|Title||Comparisons of Disease Cluster Patterns, Prevalence and Health Factors in the USA, Canada, England and Ireland.|
|Publication Type||Journal Article|
|Year of Publication||Forthcoming|
|Authors||Hernandez, B, Voll, S, Lewis, N, McCrory, C, White, A, Stirland, L, Kenny, RAnne, Reilly, R, Hutton, CP, Griffith, LE, Kirkland, S, Terrera, GMuñiz, Hofer, S|
|Keywords||ELSA, multimorbidity, TILDA|
Background Identification of those who are most at risk of developing specific patterns of disease across different populations is required for directing public health policy. Here, we contrast prevalence and patterns of cross-national disease incidence, co-occurrence and related risk factors across population samples from the U.S., Canada, England and Ireland.
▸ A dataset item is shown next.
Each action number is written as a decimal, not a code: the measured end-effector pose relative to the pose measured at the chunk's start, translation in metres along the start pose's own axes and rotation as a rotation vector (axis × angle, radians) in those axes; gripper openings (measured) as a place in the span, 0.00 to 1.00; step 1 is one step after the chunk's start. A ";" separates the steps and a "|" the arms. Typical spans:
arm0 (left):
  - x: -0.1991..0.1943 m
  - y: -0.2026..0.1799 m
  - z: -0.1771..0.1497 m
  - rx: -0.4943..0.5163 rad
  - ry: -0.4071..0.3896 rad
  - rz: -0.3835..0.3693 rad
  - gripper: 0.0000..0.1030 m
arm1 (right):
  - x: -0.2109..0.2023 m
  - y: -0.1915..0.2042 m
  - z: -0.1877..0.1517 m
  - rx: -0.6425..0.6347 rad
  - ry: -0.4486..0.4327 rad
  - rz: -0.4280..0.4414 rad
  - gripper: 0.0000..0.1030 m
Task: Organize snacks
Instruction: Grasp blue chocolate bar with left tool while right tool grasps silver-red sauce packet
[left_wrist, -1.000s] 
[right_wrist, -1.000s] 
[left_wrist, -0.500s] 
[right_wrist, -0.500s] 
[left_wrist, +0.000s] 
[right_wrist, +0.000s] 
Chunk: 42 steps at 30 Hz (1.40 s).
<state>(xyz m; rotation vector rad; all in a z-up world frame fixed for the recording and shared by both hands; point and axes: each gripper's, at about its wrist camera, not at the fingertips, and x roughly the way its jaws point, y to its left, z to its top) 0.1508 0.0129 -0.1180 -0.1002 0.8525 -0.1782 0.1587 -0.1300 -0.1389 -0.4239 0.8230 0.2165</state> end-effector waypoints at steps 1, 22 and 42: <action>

Methods Participants (n=62,111) were drawn from the US Health and Retirement Study (n=10,858); the Canadian Longitudinal Study on Ageing (n=36,647); the English Longitudinal Study of Ageing (n=7,938) and The Irish Longitudinal Study on Ageing (n=6,668). Self-reported lifetime prevalence of 10 medical conditions, predominant clusters of multimorbidity and their specific risk factors were compared across countries using latent class analysis.
Results The U.S. had significantly higher prevalence of multimorbid disease patterns and nearly all diseases when compared to the three other countries, even after adjusting for age, sex, BMI, income, employment status, education, alcohol consumption and smoking history. For the U.S. the most at-risk group were younger on average compared to Canada, England and Ireland. Socioeconomic gradients for specific disease combinations were more pronounced for the U.S., Canada and England than they were for Ireland. The rates of obesity trends over the last 50 years align with the prevalence of eight of the ten diseases examined. While patterns of disease clusters and the risk factors related to each of the disease clusters were similar, the probabilities of the diseases within each cluster differed across countries.
Conclusions This information can be used to better understand the complex nature of multimorbidity and identify appropriate prevention and management strategies for treating multimorbidity across countries.